> [PROBLEM DESCRIPTION]: Once more, print the records exactly as given.

> [Items from a data source]:
============================================================
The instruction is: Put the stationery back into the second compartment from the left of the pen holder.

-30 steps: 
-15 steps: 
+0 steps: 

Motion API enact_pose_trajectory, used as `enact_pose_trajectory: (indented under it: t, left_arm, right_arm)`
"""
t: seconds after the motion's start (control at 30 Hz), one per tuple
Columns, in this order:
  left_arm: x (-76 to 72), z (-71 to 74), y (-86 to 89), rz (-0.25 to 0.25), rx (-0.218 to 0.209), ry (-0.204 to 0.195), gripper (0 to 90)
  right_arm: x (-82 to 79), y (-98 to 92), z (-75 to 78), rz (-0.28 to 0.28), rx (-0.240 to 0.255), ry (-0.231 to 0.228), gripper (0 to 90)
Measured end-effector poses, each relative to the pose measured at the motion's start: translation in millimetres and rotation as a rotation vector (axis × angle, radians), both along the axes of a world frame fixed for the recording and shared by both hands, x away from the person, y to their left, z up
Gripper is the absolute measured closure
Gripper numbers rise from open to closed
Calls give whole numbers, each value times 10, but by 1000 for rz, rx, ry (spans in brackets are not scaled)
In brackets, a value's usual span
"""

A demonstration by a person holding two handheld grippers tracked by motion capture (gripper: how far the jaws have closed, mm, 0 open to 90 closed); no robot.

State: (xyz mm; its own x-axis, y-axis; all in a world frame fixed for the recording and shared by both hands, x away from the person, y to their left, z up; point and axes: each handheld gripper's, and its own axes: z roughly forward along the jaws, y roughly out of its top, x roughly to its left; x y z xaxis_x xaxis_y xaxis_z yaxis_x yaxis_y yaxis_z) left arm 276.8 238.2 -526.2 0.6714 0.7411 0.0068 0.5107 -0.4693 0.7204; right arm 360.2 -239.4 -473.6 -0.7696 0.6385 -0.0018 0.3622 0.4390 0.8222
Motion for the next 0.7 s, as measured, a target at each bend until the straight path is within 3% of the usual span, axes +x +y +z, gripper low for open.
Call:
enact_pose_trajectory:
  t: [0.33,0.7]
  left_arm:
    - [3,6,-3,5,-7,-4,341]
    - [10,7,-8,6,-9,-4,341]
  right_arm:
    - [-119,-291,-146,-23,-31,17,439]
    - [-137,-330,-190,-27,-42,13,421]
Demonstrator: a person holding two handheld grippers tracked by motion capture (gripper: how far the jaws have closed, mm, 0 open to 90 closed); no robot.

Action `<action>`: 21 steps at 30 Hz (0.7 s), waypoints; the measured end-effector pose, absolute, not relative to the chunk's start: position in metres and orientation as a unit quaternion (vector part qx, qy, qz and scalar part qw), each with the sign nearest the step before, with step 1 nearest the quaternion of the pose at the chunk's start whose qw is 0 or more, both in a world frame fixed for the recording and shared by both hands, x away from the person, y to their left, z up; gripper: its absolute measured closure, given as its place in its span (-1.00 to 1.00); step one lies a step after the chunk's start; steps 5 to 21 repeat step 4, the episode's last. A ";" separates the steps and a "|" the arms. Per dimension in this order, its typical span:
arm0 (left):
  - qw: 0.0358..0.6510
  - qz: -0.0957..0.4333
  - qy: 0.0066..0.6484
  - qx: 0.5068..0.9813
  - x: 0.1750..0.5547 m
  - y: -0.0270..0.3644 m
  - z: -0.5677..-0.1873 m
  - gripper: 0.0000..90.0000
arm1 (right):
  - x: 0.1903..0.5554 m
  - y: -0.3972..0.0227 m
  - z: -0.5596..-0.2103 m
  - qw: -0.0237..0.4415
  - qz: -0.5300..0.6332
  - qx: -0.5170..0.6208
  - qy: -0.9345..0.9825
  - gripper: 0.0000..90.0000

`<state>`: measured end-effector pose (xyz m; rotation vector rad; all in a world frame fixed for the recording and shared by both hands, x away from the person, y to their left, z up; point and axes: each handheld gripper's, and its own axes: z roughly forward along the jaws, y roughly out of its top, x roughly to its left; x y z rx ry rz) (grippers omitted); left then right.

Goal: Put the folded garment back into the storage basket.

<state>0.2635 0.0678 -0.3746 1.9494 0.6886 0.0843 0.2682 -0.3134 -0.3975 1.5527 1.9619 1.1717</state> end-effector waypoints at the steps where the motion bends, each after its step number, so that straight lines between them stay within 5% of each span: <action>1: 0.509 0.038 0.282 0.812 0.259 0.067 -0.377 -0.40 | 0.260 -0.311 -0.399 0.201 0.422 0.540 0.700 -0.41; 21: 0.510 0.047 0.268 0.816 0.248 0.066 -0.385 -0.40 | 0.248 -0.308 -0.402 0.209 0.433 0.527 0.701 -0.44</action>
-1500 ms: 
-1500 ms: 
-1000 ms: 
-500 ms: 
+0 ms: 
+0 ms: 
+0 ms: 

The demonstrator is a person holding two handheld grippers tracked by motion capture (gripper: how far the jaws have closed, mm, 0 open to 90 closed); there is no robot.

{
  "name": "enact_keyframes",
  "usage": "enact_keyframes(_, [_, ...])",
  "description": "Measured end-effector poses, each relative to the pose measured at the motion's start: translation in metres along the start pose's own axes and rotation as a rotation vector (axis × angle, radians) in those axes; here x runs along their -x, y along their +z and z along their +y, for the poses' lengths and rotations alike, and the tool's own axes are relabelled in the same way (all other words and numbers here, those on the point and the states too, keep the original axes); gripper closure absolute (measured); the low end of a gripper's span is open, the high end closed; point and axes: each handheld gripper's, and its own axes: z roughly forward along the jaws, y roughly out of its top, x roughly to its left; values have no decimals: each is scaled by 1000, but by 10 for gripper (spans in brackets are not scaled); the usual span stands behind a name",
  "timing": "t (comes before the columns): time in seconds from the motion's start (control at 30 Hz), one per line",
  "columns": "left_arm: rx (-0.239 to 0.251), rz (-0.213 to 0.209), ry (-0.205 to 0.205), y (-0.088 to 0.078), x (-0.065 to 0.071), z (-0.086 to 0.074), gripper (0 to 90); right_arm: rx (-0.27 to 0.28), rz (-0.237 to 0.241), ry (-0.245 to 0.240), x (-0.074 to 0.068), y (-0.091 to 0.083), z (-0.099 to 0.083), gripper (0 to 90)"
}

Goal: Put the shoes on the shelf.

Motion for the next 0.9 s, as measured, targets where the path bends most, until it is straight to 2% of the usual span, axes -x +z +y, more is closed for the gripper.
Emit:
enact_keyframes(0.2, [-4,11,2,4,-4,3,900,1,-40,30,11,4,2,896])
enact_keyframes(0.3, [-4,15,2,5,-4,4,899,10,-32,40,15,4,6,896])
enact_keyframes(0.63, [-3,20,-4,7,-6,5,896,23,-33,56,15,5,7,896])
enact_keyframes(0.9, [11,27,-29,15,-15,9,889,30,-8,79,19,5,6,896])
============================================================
> [SOLUTION TO THE PROBLEM]:
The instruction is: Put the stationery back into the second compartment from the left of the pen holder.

-30 steps: 
-15 steps: 
+0 steps: 

Motion API enact_pose_trajectory, used as `enact_pose_trajectory: (indented under it: t, left_arm, right_arm)`
"""
t: seconds after the motion's start (control at 30 Hz), one per tuple
Columns, in this order:
  left_arm: x (-76 to 72), z (-71 to 74), y (-86 to 89), rz (-0.25 to 0.25), rx (-0.218 to 0.209), ry (-0.204 to 0.195), gripper (0 to 90)
  right_arm: x (-82 to 79), y (-98 to 92), z (-75 to 78), rz (-0.28 to 0.28), rx (-0.240 to 0.255), ry (-0.231 to 0.228), gripper (0 to 90)
Measured end-effector poses, each relative to the pose measured at the motion's start: translation in millimetres and rotation as a rotation vector (axis × angle, radians), both along the axes of a world frame fixed for the recording and shared by both hands, x away from the person, y to their left, z up
Gripper is the absolute measured closure
Gripper numbers rise from open to closed
Calls give whole numbers, each value times 10, but by 1000 for rz, rx, ry (spans in brackets are not scaled)
In brackets, a value's usual span
"""

A demonstration by a person holding two handheld grippers tracked by motion capture (gripper: how far the jaws have closed, mm, 0 open to 90 closed); no robot.

State: (xyz mm; its own x-axis, y-axis; all in a world frame fixed for the recording and shared by both hands, x away from the person, y to their left, z up; point and axes: each handheld gripper's, and its own axes: z roughly forward along the jaws, y roughly out of its top, x roughly to its left; x y z xaxis_x xaxis_y xaxis_z yaxis_x yaxis_y yaxis_z) left arm 276.8 238.2 -526.2 0.6714 0.7411 0.0068 0.5107 -0.4693 0.7204; right arm 360.2 -239.4 -473.6 -0.7696 0.6385 -0.0018 0.3622 0.4390 0.8222
Motion for the next 0.7 s, as measured, a target at each bend until the straight path is within 3% of the usual span, axes +x +y +z, gripper low for open.
Call:
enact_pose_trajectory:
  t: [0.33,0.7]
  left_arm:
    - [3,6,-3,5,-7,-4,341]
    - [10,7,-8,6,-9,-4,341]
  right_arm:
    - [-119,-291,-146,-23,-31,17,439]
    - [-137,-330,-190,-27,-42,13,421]
Demonstrator: a person holding two handheld grippers tracked by motion capture (gripper: how far the jaws have closed, mm, 0 open to 90 closed); no robot.

Action `<action>`: 21 steps at 30 Hz (0.7 s), waypoints; the measured end-effector pose, absolute, not relative to the chunk's start: position in metres and orientation as a unit quaternion (vector part qx, qy, qz and scalar part qw), each with the sign nearest the step before, with step 1 nearest the quaternion of the pose at the chunk's start whose qw is 0 or more, both in a world frame fixed for the recording and shared by both hands, x away from the person, y to their left, z up; gripper: its absolute measured closure, given as its place in its span (-1.00 to 1.00); step one lies a step after the chunk's start; steps 5 to 21 repeat step 4, the episode's last. A ";" separates the steps and a "|" the arms. Per dimension in this order, its typical span:
arm0 (left):
  - qw: 0.0358..0.6510
  - qz: -0.0957..0.4333
  - qy: 0.0066..0.6484
  - qx: 0.5068..0.9813
  - x: 0.1750..0.5547 m
  - y: -0.0270..0.3644 m
  - z: -0.5677..-0.1873 m
  - gripper: 0.0000..90.0000
arm1 (right):
  - x: 0.1903..0.5554 m
  - y: -0.3972..0.0227 m
  - z: -0.5596..-0.2103 m
  - qw: -0.0237..0.4415
  - qz: -0.5300..0.6332
  - qx: -0.5170..0.6208
  - qy: -0.9345..0.9825
  - gripper: 0.0000..90.0000

`<state>`: measured end-effector pose (xyz m; rotation vector rad; all in a world frame fixed for the recording and shared by both hands, x away from the person, y to their left, z up; point and axes: each handheld gripper's, and its own axes: z roughly forward along the jaws, y roughly out of its top, x roughly to its left; x y z rx ry rz) (grippers omitted); left then right.

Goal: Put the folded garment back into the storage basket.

<state>0.2635 0.0678 -0.3746 1.9494 0.6886 0.0843 0.2682 -0.3134 -0.3975 1.5527 1.9619 1.1717</state> end-effector waypoints at the steps where the motion bends, each after its step number, so that straight lines between them stay within 5% of each span: <action>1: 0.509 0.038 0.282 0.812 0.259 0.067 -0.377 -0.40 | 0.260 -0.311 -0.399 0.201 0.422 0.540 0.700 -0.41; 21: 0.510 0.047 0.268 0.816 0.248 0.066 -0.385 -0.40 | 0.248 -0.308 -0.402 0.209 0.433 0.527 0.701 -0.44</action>
-1500 ms: 
-1500 ms: 
-1000 ms: 
-500 ms: 
+0 ms: 
+0 ms: 
+0 ms: 

The demonstrator is a person holding two handheld grippers tracked by motion capture (gripper: how far the jaws have closed, mm, 0 open to 90 closed); there is no robot.

{
  "name": "enact_keyframes",
  "usage": "enact_keyframes(_, [_, ...])",
  "description": "Measured end-effector poses, each relative to the pose measured at the motion's start: translation in metres along the start pose's own axes and rotation as a rotation vector (axis × angle, radians) in those axes; here x runs along their -x, y along their +z and z along their +y, for the poses' lengths and rotations alike, and the tool's own axes are relabelled in the same way (all other words and numbers here, those on the point and the states too, keep the original axes); gripper closure absolute (measured); the low end of a gripper's span is open, the high end closed; point and axes: each handheld gripper's, and its own axes: z roughly forward along the jaws, y roughly out of its top, x roughly to its left; values have no decimals: each is scaled by 1000, but by 10 for gripper (spans in brackets are not scaled); the usual span stands behind a name",
  "timing": "t (comes before the columns): time in seconds from the motion's start (control at 30 Hz), one per line",
  "columns": "left_arm: rx (-0.239 to 0.251), rz (-0.213 to 0.209), ry (-0.205 to 0.205), y (-0.088 to 0.078), x (-0.065 to 0.071), z (-0.086 to 0.074), gripper (0 to 90); right_arm: rx (-0.27 to 0.28), rz (-0.237 to 0.241), ry (-0.245 to 0.240), x (-0.074 to 0.068), y (-0.091 to 0.083), z (-0.099 to 0.083), gripper (0 to 90)"
}

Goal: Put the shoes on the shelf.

Motion for the next 0.9 s, as measured, targets where the path bends most, until it is straight to 2% of the usual span, axes -x +z +y, more is closed for the gripper.
Emit:
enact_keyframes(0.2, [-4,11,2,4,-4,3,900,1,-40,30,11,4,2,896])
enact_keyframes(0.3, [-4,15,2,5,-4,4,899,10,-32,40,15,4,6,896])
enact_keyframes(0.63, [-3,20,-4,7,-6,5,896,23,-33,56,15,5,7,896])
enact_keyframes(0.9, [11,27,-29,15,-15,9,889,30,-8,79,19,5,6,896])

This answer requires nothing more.